In Hoffbeck, amendments to the statutory scheme
underlying the Alaska Public Employees' Retirement System (PERS)
reduced members' occupational death and disability benefits, and
excluded some persons who were previously eligible for disability
benefits. Id. at 1053-54. We there held that the vested benefits
protected by article XII, section 7 include "not only the dollar
amount of the benefits payable, but the requirements for
eligibility [for benefits] as well." Id. at 1058.
We next considered article XII, section 7 in Sheffield v.
Alaska Public Employees' Ass'n, 732 P.2d 1083 (Alaska 1987). In
Sheffield, members of the PERS retirement system challenged the
PERS Board's adoption of new actuarial tables, which reduced the
benefits received by early retirees. Id. at 1084. In holding that
using the new actuarial tables violated the employees'
constitutional rights, we made it clear that the benefits in force
at the time of enrollment in the system will be protected, stating:
[A member] is entitled to have the level of
rights and benefits then in force preserved in substance in his
favor without any modification downwards. . . . When we speak of
the level of rights and benefits protected by [this statute] we
mean the practical effect of the whole complex of provisions . . .
.
Id. at 1087 (quoting Opinion of the Justices, 303 N.E.2d 320, 327
(Mass. 1973) (emphasis added)).
Citing the quoted language, the parties now before us
disagree over what constitutes the "practical effect of the whole
complex of provisions"regarding the APFRS. The class contends
that prior to AO 94-95 the practical effect of the whole complex of
provisions was "separate financial integrity"and "the prospect of
increased benefits to each plan's membership from its own surplus
generated from the investment of its own, separate, employer and
employee contributions." In support, the class relies upon (1) the
Board's 1993 investment goal of using income generated from
investments of the funds to "reduce contributions, increase
benefits or both"and (2) the "separateness"of the plans, i.e.,
their separate contribution rates, membership, and accounting.
MOA, however, asserts that under Sheffield, benefits are
defined as the "practical effect of the statutory provisions"in
force at the time of enrollment and do not encompass
"possibilities"that may exist.
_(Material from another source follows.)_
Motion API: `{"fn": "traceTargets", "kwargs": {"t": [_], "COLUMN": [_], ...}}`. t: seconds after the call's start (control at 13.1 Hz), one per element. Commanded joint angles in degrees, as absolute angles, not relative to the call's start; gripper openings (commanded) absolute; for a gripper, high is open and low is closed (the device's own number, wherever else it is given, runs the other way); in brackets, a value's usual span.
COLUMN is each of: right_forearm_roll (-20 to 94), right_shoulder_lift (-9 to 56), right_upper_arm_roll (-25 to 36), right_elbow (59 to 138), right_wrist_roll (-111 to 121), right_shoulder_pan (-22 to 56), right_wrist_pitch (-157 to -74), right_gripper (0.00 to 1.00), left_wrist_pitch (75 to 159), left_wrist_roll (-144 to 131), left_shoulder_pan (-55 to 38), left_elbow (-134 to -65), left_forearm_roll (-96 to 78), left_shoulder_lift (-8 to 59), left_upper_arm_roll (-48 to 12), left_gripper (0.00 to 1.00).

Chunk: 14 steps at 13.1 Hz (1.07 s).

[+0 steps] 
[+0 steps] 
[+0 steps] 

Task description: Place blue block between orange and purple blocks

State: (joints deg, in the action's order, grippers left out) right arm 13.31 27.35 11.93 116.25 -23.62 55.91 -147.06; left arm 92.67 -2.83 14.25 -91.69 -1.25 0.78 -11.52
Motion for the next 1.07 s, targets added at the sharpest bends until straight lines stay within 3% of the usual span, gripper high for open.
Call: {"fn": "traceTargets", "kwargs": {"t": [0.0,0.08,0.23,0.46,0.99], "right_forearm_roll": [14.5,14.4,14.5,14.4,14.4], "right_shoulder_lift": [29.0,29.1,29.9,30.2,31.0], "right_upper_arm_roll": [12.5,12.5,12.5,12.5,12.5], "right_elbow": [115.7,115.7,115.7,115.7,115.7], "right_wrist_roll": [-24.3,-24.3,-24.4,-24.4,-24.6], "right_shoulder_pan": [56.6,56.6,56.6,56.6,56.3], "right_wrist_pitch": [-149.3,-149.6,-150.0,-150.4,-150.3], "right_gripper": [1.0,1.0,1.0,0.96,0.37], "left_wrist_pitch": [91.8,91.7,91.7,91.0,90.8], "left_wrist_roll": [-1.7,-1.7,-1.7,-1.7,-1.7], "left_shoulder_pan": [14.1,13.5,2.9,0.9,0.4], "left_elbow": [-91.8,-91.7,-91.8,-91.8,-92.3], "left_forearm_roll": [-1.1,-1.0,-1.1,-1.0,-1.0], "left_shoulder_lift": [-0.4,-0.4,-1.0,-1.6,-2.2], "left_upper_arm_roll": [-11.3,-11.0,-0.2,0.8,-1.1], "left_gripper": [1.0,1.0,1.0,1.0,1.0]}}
In support, MOA also cites Flisock
v. State, Division of Retirement and Benefits, 818 P.2d 640 (Alaska
1991); Rice v. Rice, 757 P.2d 60 (Alaska 1988); and State v. Allen,
625 P.2d 844 (Alaska 1981).
We held in Flisock that although an employee had the
right to the benefits provided by statute when he enrolled in his
retirement system, the employee had no vested right in the
Retirement Division's mistaken application of the statutory
provisions. 818 P.2d at 644 n.5. We held in Rice that the use of
a Qualified Domestic Relations Order (QDRO) to divide an employee
spouse's pension benefits simply changed the method of
distribution, and therefore did not impair vested rights because it
did not reduce the dollar amount of monthly pension benefits. 757
P.2d at 62.
The parties disagree about the effect of the discussion
of "vested rights"in State v. Allen, 625 P.2d at 847-48 & n.5
(quoting 3A A. Corbin, Corbin on Contracts sec. 626, at 10-11 (rev.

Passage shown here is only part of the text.